The purpose of this study was to investigate in vitro the potential biomechanical benefit of cement augmentation in sacroiliac screw fixation under conditions simulating cyclic loading of the pelvis. The underlying scientific question was whether cement augmentation in a cadaver model of osteoporotic bone improves the strength of the construct, specifically with respect to screw loosening, construct survival, and fracture-site motion.

Material and Methods

Fifteen fresh frozen osteoporotic cadaver pelves (median donor age, 83 years; range, 69–94 years) were used. Standardized left-sided complete sacral ala fractures with intact posterior ligaments in combination with ipsilateral upper and lower pubic rami fractures were created (Fig. 1), and the specimens were randomly assigned to one of three techniques of posterior pelvic ring fixation (Fig. 2).

Fig. 1A–B
figure 1

(A) A pelvic specimen from the cemented group is shown after implant removal The intact posterior sacroiliac ligaments serve as a hinge behind the created fracture. (B) The anterior wall of S1 has been removed to show the cement envelope around the screw (Original magnification, ×4). The addition of cement increases the diameter of the screw and thereby limits the space between the implant and cortical borders of the sacrum.

Fig. 2A–C
figure 2

The testing samples in the three groups are shown. (A) In the sacroiliac group, fixation was done by two standard sacroiliac screws in S1 and S2 and one intramedullary pubic ramus screw. (B) In the cemented group, the same configuration was used but with the addition of cement augmentation of the sacroiliac screws. (C) For the transsacral group, one single transsacral screw through S1 was combined with a pubic ramus screw.
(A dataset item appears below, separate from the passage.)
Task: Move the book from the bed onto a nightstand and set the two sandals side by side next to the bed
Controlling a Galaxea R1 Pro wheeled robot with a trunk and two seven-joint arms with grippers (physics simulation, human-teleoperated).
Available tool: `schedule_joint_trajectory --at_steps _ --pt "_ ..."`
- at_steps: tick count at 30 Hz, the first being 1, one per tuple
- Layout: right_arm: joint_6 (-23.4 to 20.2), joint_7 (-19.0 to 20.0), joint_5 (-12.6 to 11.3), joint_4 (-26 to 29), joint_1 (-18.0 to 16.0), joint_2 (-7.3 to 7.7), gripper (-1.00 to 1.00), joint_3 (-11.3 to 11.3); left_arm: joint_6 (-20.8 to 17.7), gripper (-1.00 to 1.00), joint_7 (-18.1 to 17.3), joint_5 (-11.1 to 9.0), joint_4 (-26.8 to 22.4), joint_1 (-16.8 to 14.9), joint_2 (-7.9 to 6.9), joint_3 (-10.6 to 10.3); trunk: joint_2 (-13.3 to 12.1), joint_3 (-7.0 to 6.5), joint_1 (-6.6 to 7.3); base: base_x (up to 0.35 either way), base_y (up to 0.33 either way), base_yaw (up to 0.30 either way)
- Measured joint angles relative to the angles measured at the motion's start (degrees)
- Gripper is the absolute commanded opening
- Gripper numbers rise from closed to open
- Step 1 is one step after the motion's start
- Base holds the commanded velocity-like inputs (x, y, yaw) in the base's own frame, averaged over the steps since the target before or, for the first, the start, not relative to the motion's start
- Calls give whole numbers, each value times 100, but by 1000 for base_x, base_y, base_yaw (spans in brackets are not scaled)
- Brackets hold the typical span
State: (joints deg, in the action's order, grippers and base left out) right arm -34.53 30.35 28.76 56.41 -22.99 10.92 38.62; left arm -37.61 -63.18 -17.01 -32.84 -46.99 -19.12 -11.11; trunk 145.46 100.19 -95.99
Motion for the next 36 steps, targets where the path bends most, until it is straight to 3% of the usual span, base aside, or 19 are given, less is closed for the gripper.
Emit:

In the sacroiliac group (n = 5), one cannulated screw (7.3 mm, fully threaded; DePuy Synthes, West Chester, PA, USA) with a washer was inserted through the ilium into each of the bodies of S1 and S2 using conventional C-arm fluoroscopy as previously described [31].

In the cemented group (n = 5), sacroiliac screw fixation was performed as in the sacroiliac group. After placement of both screws, these were pulled back 25 mm and polymethylmethacrylate bone cement (3–4 mL; Simplex PTM Bone Cement; Stryker® Corporation, Kalamazoo, MI, USA) was injected through the screw’s cannulated portion into the sacral body with a syringe. The screws then were immediately screwed in again and tightened before the cement cured. A backfill corridor of 25 mm was chosen for cement augmentation to be sure that the cement stayed in the S1 body and, thus, to avoid leakage into the fracture or the foramen.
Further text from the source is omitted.